Here are 24 tips to keep business and personal expenses separate:
1. Create a Separate Entity for Your Business
Gabriel Pincus, President and Founder, GA Pincus Funds
The first step when you want to keep business and personal expenses separate is to ensure that your business expenses are kept separate from your personal expenses is to register your business as a separate entity. You may register your business as an LLC (Limited Liability Company) or something similar. Then you should get an EIN (Employee Identification Number) for your business. This can be done for free on the IRS website.
2. Open a Separate Business Bank Account
Greg Corey, Founder and Principal, Porchlight
As a business owner, it’s important to have two separate bank accounts – one for your personal expenses and the other one is for your business. However, it would be better to open a business bank account with a different bank from where you maintain your personal bank account with. This way, you won’t be tempted to transfer funds from your personal account to your business account, or vice versa.
For more information, check out our articles on the best business checking accounts.
3. Hire A Reliable and Trustworthy Bookkeeper
Mark Aselstine, Founder, Uncorked Ventures
Keeping your business and personal finances can be very challenging especially if you only do this on your own. This is the reason why it’s a great idea to hire a good and reliable bookkeeper to help ensure that you don’t mix your business and personal expenses. Make sure that your bookkeeper has a keen eye and is trained how to spot small errors immediately.
4. Use Accounting Software for Your Business
John Kinskey, President & Founder, AccessDirect, Inc.
An accounting software like QuickBooks will help you track your business’s income and expenses, monitor your financial transactions, and generate statements. By using a reliable accounting software, it would be easier for you to ensure that your business expenses are not mixed with your personal expenses.

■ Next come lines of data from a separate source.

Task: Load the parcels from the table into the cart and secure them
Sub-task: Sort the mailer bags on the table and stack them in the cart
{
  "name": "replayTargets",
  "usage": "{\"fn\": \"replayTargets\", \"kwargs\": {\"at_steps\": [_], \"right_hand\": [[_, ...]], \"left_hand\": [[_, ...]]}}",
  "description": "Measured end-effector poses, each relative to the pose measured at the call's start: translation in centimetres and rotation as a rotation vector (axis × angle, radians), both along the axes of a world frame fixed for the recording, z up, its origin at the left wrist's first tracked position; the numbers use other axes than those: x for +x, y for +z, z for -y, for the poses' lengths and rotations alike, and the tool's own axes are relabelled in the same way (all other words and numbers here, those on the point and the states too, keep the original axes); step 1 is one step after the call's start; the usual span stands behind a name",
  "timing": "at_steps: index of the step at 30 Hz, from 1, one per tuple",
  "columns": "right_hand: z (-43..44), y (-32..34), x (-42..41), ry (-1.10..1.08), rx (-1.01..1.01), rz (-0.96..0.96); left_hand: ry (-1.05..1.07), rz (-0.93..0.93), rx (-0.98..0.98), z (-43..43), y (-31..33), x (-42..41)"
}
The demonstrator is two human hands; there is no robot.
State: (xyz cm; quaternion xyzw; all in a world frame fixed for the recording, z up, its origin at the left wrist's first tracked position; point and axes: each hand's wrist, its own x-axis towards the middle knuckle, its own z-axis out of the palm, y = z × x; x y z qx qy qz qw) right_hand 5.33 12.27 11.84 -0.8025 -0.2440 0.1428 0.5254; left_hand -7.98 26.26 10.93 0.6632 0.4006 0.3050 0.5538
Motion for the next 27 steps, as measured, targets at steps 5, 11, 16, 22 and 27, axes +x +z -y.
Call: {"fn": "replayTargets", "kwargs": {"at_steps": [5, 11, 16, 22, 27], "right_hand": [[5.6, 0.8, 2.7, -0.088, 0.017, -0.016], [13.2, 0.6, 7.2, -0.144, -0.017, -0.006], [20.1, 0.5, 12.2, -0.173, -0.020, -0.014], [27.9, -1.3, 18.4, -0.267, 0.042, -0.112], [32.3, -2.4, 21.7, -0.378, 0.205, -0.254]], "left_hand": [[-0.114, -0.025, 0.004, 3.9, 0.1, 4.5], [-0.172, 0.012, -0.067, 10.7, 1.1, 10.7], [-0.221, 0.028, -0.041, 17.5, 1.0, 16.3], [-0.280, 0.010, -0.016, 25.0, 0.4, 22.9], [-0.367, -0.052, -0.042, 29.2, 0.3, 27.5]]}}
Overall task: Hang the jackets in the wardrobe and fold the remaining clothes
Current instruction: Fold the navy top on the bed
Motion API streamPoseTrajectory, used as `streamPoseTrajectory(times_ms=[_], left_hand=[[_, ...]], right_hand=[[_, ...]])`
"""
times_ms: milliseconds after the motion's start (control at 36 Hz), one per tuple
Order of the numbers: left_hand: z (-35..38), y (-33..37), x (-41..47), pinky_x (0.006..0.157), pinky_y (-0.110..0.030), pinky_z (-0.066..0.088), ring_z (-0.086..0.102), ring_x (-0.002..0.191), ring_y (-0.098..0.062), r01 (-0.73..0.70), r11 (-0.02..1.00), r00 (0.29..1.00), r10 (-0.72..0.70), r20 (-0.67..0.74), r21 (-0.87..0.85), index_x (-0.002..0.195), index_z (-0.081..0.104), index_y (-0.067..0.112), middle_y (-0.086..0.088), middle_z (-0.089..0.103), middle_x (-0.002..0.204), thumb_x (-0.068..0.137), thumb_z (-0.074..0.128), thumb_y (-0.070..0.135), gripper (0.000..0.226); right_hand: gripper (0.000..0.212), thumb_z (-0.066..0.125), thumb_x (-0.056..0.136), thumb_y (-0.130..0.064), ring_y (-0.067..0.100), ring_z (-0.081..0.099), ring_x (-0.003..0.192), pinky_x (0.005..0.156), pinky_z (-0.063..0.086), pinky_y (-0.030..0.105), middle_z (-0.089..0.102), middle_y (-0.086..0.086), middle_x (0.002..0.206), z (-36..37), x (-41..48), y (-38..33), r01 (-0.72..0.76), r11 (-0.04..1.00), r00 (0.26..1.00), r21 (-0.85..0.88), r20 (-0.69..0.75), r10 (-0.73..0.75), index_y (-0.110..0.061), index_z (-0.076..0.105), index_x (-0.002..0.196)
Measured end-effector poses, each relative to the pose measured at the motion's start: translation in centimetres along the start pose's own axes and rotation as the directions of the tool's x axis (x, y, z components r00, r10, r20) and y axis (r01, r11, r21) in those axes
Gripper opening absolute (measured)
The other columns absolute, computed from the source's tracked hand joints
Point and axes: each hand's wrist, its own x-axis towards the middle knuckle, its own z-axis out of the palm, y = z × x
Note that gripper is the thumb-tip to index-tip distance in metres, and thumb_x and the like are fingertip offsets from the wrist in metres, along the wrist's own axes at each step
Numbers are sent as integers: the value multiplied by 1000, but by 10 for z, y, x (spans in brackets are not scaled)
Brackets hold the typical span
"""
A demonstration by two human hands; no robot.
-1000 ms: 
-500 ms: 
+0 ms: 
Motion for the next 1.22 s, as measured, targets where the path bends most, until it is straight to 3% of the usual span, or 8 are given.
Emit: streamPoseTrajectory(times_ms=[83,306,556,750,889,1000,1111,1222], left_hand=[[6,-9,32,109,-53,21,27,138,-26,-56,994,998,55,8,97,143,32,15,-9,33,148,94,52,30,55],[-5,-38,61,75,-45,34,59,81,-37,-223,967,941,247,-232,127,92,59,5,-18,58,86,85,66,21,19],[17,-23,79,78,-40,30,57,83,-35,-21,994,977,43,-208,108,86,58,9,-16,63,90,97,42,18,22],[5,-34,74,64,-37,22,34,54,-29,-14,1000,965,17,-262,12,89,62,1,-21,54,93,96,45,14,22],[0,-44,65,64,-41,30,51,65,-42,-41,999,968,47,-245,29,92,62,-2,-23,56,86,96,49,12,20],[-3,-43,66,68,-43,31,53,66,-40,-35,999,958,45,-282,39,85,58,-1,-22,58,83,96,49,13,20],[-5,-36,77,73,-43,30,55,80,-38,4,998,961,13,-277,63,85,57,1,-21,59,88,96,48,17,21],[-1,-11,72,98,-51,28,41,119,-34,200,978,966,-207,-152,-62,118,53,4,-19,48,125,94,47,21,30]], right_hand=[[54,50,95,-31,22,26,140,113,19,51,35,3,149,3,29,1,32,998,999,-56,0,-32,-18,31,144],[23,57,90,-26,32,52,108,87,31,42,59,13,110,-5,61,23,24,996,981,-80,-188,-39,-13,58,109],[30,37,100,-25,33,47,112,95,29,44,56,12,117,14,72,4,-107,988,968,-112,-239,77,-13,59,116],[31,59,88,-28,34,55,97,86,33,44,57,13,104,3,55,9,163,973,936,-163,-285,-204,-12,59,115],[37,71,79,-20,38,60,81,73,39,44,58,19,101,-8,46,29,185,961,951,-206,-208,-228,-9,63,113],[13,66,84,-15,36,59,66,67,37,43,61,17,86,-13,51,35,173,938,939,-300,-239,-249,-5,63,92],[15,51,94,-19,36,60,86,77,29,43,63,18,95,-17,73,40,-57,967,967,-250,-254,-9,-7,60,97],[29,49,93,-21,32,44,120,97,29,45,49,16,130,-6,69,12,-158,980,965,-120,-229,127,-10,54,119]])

For more information, check out our article on the best small business accounting software.
5. Maintain Separate Online Accounts for Your Business
Dave Robinson, Founder & Managing Partner, Driven Insights
Even during the early phases of your business, it’s a wise idea to maintain separate online accounts that are solely intended for your business. Accounts such as PayPal and Amazon – if you intend to buy business-related stuff online – must be created separately for your business. This will clearly create a record on which online transactions are done for business purposes only.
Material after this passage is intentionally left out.